**WHAT YOU HAVE TO DO**
The records underneath are to be repeated exactly, with the pictures left out.

** Opening DATA RECORDS block **

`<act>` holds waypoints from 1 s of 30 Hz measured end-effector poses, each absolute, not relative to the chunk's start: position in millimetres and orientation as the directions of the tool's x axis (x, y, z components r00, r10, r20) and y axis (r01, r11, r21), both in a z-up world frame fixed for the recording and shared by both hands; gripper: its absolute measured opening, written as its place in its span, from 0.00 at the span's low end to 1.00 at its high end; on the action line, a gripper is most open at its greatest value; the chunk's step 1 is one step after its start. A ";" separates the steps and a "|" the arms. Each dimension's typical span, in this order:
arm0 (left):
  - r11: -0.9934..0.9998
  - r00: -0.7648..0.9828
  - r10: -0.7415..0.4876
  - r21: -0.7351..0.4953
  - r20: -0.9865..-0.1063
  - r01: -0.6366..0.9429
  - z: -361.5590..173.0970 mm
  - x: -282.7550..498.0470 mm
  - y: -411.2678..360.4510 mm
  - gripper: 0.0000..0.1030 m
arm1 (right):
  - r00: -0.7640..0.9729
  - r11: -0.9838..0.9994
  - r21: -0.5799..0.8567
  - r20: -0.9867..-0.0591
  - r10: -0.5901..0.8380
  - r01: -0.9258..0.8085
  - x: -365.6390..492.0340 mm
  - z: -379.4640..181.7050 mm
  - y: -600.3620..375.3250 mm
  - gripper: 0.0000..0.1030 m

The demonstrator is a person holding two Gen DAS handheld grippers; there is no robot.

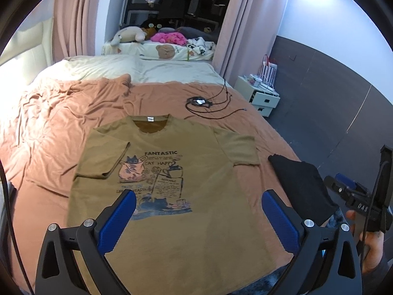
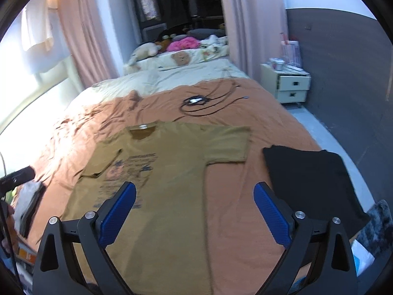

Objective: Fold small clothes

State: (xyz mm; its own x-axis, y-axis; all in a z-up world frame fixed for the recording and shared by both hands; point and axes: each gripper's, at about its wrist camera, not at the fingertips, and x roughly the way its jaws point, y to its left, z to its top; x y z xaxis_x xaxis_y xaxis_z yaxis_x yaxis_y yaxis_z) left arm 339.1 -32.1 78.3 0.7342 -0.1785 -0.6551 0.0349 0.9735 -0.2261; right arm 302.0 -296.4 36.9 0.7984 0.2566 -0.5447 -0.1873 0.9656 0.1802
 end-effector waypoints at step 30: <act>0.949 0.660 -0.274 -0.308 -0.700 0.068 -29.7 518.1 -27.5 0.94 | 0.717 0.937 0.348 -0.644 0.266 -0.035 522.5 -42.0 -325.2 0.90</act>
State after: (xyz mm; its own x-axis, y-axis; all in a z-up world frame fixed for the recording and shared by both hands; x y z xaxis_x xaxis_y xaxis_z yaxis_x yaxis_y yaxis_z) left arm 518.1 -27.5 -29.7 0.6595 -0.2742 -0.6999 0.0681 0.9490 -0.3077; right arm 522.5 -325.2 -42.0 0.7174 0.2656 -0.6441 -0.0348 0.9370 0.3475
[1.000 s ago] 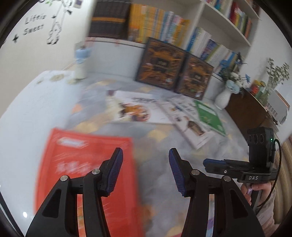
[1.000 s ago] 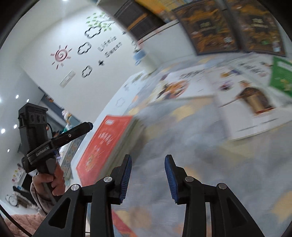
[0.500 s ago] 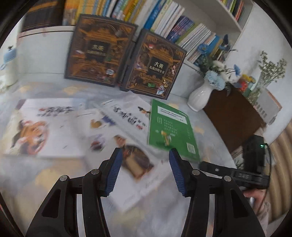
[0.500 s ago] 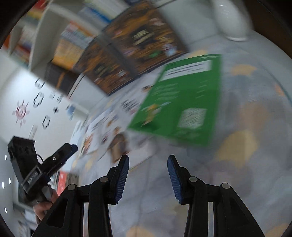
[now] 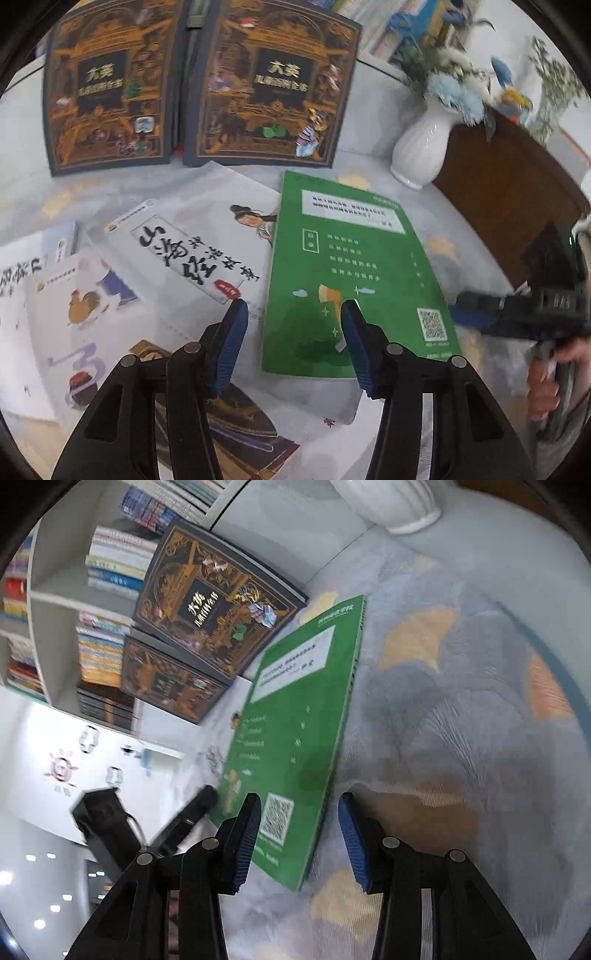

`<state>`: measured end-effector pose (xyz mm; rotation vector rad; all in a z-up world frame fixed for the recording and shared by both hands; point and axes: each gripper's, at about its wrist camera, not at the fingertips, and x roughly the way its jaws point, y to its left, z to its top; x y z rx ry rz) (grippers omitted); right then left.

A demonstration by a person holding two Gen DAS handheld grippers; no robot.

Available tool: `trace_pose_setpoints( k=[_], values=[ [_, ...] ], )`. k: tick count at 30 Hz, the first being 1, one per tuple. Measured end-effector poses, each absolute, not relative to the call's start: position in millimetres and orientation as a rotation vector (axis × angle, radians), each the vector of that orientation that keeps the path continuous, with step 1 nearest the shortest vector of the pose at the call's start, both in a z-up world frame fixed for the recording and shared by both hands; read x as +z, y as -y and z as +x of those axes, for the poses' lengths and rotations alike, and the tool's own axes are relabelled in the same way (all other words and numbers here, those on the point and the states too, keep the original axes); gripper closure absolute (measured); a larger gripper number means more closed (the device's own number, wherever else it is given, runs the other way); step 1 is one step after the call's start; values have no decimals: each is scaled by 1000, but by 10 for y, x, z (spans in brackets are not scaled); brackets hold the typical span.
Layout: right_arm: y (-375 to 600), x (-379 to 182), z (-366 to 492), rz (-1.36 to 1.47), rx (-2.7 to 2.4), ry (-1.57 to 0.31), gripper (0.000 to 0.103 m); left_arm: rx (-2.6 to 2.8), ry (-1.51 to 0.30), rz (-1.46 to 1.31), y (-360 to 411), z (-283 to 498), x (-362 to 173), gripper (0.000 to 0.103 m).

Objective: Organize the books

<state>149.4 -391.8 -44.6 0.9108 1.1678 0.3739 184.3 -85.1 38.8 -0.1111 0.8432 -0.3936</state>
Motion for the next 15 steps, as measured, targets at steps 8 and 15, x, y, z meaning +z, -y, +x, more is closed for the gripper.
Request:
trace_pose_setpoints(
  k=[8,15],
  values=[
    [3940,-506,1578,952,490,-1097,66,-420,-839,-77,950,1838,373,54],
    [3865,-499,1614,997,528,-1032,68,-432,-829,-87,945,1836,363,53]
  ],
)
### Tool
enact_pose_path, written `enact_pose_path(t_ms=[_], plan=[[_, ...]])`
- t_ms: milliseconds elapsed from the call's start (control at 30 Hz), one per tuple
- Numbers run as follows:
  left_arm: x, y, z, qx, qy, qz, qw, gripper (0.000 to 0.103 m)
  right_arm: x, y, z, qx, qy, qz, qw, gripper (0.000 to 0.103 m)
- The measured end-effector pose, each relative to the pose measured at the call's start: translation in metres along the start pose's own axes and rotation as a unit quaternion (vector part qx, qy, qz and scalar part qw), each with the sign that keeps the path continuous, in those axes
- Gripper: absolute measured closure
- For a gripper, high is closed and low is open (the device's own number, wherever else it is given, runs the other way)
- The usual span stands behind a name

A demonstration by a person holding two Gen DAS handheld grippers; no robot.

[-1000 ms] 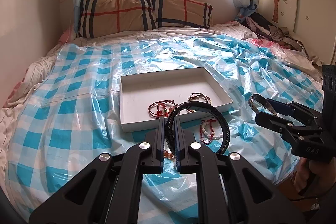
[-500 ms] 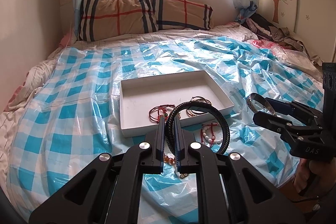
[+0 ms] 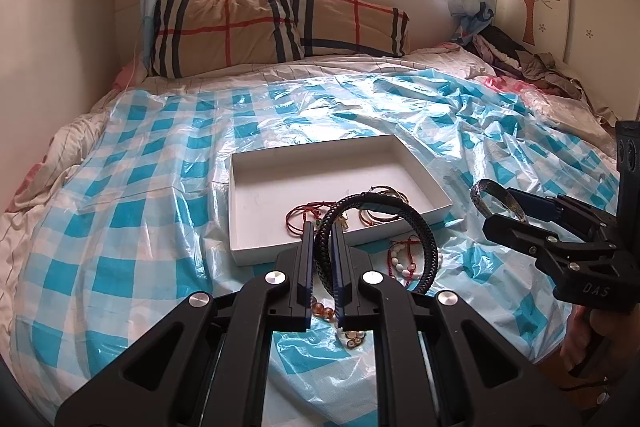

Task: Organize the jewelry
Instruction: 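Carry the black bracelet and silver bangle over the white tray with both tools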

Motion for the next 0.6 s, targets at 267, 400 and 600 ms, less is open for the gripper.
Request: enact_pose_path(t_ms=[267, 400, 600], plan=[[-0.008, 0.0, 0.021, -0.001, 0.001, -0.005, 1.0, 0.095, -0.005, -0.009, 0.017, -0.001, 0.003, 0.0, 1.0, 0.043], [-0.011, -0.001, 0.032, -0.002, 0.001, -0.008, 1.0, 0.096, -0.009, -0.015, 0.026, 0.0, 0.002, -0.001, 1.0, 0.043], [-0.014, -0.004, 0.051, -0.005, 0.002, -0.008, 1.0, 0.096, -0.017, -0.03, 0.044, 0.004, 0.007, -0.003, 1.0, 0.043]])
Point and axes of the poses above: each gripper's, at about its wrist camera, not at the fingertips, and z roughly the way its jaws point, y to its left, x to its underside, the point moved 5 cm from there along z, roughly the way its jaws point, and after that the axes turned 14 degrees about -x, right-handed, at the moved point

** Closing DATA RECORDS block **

**THE COMPLETED TASK**
`<act>` holds waypoints from 1 s of 30 Hz measured end-effector poses, each absolute, not relative to the chunk's start: position in millimetres and orientation as the directions of the tool's x axis (x, y, z components r00, r10, r20) and y axis (r01, r11, r21), both in a z-up world frame fixed for the recording and shared by both hands; gripper: its absolute measured opening, written as its place in its span, from 0.00 at the span's low end to 1.00 at its high end; on the action line, a gripper is most open at its greatest value; the chunk's step 1 is one step after its start. A ";" separates the steps and a "|" the arms. Each dimension's typical span, in this order:
arm0 (left):
  - r11: -0.9934..0.9998
  - r00: -0.7648..0.9828
  - r10: -0.7415..0.4876
  - r21: -0.7351..0.4953
  - r20: -0.9865..-0.1063
  - r01: -0.6366..0.9429
  - z: -361.5590..173.0970 mm
  - x: -282.7550..498.0470 mm
  - y: -411.2678..360.4510 mm
  - gripper: 0.0000..0.1030 m
arm1 (right):
  - r00: -0.7640..0.9729
  - r11: -0.9838..0.9994
  - r21: -0.5799..0.8567
  - r20: -0.9867..-0.0591
  - r10: -0.5901..0.8380
  - r01: -0.9258..0.8085
  - x: -365.6390..492.0340 mm
  - z: -379.4640..181.7050 mm
  - y: -600.3620..375.3250 mm
  - gripper: 0.0000..0.1030 m

The demonstrator is a person holding two Gen DAS handheld grippers; there is no robot.


Objective: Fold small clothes

State: (xyz mm; its own x-axis, y-axis; all in a z-up world frame fixed for the recording and shared by both hands; point and axes: each gripper's, at about its wrist camera, not at the fingertips, and x roughly the way its jaws point, y to its left, z to its top; x y z xaxis_x xaxis_y xaxis_z yaxis_x yaxis_y yaxis_z) left arm 339.1 -32.1 78.3 0.7342 -0.1785 -0.6551 0.0349 0.9735 -0.2261; right arm 302.0 -296.4 36.9 0.7984 0.2566 -0.5447 -0.1873 0.9656 0.1802
 end-effector waypoints at step 30: <act>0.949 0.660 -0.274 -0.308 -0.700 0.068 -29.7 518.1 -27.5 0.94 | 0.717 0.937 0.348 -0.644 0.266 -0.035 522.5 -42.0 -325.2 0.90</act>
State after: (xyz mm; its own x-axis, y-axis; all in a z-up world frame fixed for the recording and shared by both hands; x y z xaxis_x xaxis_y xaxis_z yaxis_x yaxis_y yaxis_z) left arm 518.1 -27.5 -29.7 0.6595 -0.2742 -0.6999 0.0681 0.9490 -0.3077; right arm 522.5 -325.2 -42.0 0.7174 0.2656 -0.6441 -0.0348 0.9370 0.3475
[1.000 s ago] 
[1.000 s ago] 
[0.500 s ago] 
[0.500 s ago] 
[now] 

`<state>`: measured end-effector pose (xyz mm; rotation vector rad; all in a z-up world frame fixed for the recording and shared by both hands; point and axes: each gripper's, at about its wrist camera, not at the fingertips, and x roughly the way its jaws point, y to its left, z to its top; x y z rx ry rz) (grippers omitted); right then left.

A demonstration by a person holding two Gen DAS handheld grippers; no robot.

Available tool: `trace_pose_setpoints( k=[_], values=[ [_, ...] ], )`. k: tick count at 30 Hz, the first being 1, one per tuple. Measured end-effector poses, each absolute, not relative to the call's start: position in millimetres and orientation as a rotation vector (axis × angle, radians), each the vector of that orientation that keeps the path continuous, with step 1 nearest the shortest vector of the pose at the call's start, both in a z-up world frame fixed for the recording and shared by both hands; read x as +z, y as -y and z as +x of those axes, for the poses' lengths and rotations alike, and the tool's own axes are relabelled in the same way (all other words and numbers here, those on the point and the states too, keep the original axes); gripper closure absolute (measured); a larger gripper number means more closed (the device's own number, wherever else it is given, runs the other way); step 1 is one step after the call's start; values have no decimals: each is scaled by 1000, but by 10 for y, x, z (spans in brackets are not scaled); brackets hold the typical span.
Layout: right_arm: y (-375 to 600), x (-379 to 182), z (-366 to 492), rz (-1.36 to 1.47), rx (-2.7 to 2.4), ry (-1.57 to 0.31), gripper (0.000 to 0.103 m); left_arm: rx (-2.6 to 2.8), ry (-1.51 to 0.30), rz (-1.46 to 1.31), y (-360 to 411), z (-283 to 498), x (-362 to 173), gripper (0.000 to 0.103 m).

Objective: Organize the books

<state>149.4 -391.8 -44.6 0.9108 1.1678 0.3739 184.3 -85.1 38.8 -0.1111 0.8432 -0.3936</state>
Motion for the next 15 steps, as measured, targets at steps 8 and 15, x, y, z meaning +z, -y, +x, more is closed for the gripper.
Request:
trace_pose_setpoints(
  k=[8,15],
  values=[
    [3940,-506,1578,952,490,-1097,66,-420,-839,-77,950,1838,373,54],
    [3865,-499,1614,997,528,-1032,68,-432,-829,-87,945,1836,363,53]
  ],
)
### Tool
enact_pose_path, written `enact_pose_path(t_ms=[_], plan=[[_, ...]])`
- t_ms: milliseconds elapsed from the call's start (control at 30 Hz), one per tuple
- Numbers run as follows:
  left_arm: x, y, z, qx, qy, qz, qw, gripper (0.000 to 0.103 m)
  right_arm: x, y, z, qx, qy, qz, qw, gripper (0.000 to 0.103 m)
- The measured end-effector pose, each relative to the pose measured at the call's start: translation in metres along the start pose's own axes and rotation as a unit quaternion (vector part qx, qy, qz and scalar part qw), each with the sign that keeps the path continuous, in those axes
- Gripper: absolute measured closure
- For a gripper, high is closed and low is open (the device's own number, wherever else it is given, runs the other way)
- The usual span stands behind a name

A demonstration by a person holding two Gen DAS handheld grippers; no robot.

[-1000 ms] 
[-500 ms] 
[+0 ms] 

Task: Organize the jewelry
Instruction: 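Carry the black bracelet and silver bangle over the white tray with both tools
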
Motion for the next 0.6 s, targets at 267, 400 and 600 ms, less is open for the gripper.
Request: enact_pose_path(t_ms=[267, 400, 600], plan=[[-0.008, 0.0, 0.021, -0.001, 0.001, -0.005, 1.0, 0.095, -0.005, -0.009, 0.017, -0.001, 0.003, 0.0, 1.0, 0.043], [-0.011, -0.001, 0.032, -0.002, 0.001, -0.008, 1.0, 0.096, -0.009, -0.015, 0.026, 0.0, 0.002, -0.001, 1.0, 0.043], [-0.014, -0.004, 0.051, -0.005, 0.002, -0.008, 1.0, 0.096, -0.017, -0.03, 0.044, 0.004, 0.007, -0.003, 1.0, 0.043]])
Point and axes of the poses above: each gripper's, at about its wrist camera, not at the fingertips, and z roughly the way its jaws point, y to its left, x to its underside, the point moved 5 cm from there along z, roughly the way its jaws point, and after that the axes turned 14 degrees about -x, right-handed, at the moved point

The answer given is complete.